"Helen Castor has an exhilarating narrative gift. . . . Readers will
love this book, finding it wholly absorbing and rewarding." --Hilary
Mantel, Booker Prize-winning author of Wolf Hall
In the tradition of Antonia Fraser, David Starkey, and Alison Weir,
prize-winning historian Helen Castor delivers a compelling, eye-opening
examination of women and power in England, witnessed through the lives
of six women who exercised power against all odds--and one who never got
the chance.
With the death of Edward VI in 1553, England, for the first time, would
have a reigning queen. The question was: Who?

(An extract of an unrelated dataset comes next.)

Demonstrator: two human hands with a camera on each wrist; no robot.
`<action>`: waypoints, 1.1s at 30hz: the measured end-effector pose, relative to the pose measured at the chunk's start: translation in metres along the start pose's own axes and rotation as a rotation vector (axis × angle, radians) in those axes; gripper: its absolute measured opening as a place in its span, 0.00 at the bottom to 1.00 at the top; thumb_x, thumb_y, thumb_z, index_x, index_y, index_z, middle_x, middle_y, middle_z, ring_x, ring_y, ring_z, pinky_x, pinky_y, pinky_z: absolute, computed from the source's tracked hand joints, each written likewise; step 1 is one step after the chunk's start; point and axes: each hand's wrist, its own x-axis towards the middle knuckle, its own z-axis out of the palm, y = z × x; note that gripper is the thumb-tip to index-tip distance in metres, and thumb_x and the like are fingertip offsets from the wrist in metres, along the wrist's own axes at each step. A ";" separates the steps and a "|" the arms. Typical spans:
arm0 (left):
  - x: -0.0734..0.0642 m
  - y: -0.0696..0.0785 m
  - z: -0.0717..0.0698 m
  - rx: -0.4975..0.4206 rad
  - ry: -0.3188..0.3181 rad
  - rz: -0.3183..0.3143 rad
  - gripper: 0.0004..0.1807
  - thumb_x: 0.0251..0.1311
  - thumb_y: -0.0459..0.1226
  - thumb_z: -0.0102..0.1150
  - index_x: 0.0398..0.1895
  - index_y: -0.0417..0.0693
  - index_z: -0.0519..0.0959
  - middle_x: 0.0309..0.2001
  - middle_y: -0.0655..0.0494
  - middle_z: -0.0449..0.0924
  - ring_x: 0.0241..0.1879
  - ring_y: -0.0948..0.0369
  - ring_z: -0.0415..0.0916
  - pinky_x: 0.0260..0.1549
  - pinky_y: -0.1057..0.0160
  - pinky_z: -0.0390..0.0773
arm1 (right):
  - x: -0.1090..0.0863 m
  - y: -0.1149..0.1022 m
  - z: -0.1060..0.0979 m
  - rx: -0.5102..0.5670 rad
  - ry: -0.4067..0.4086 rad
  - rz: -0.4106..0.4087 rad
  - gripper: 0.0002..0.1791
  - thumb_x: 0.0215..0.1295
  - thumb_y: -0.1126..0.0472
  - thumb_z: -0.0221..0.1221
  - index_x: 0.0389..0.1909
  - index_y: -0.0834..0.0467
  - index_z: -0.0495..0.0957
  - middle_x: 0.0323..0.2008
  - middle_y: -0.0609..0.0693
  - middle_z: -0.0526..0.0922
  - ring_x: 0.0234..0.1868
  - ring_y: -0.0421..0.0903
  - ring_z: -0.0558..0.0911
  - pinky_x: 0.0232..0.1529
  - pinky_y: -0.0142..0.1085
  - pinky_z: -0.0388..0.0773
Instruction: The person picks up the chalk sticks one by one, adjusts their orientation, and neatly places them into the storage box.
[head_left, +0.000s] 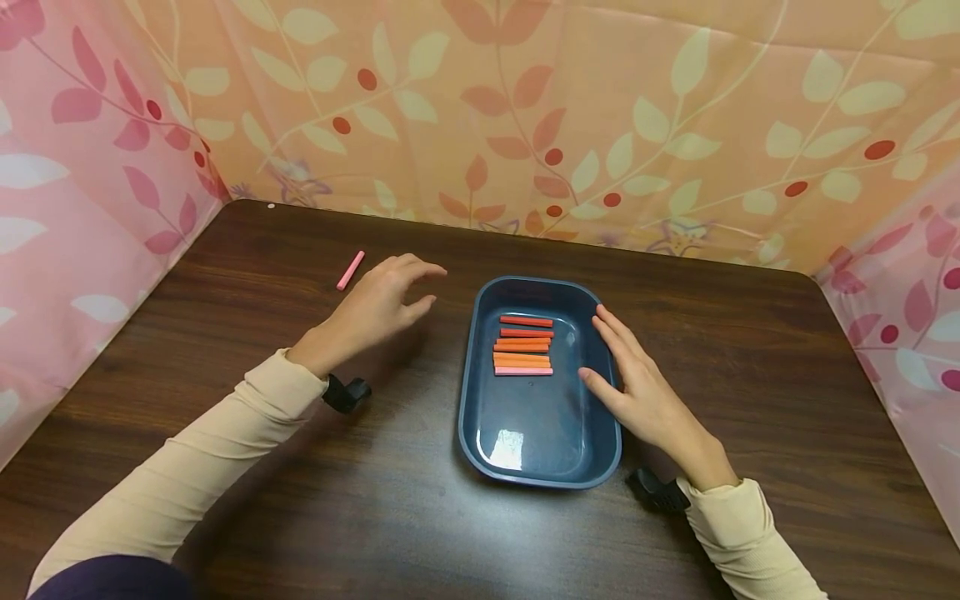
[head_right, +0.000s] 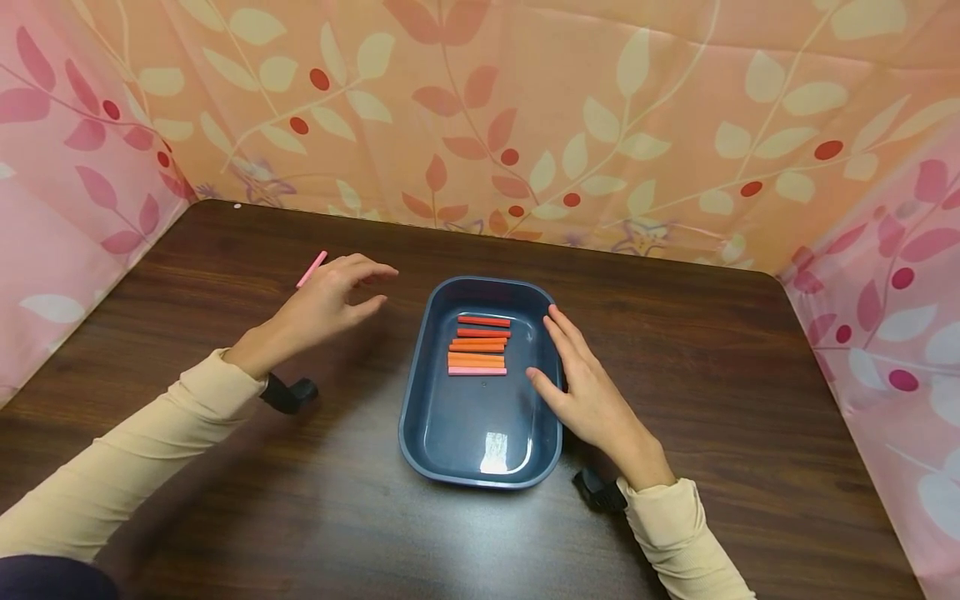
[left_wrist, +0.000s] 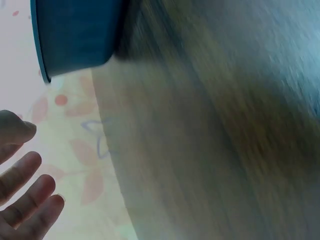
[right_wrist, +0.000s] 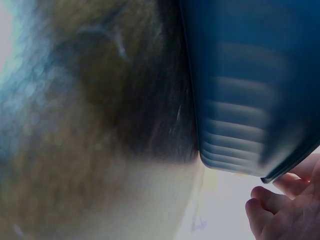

Four women stood upon the crest of history: Katherine of Aragon's
daughter, Mary; Anne Boleyn's daughter, Elizabeth; Mary, Queen of Scots;
and Lady Jane Grey. But over the centuries, other exceptional women had
struggled to push the boundaries of their authority and influence--and
been vilified as "she-wolves" for their ambitions. Revealed in vivid
detail, the stories of Eleanor of Aquitaine, Isabella of France,
Margaret of Anjou, and the Empress Matilda expose the paradox that
England's next female leaders would confront as the Tudor throne lay
before them--man ruled woman, but these women sought to rule a nation.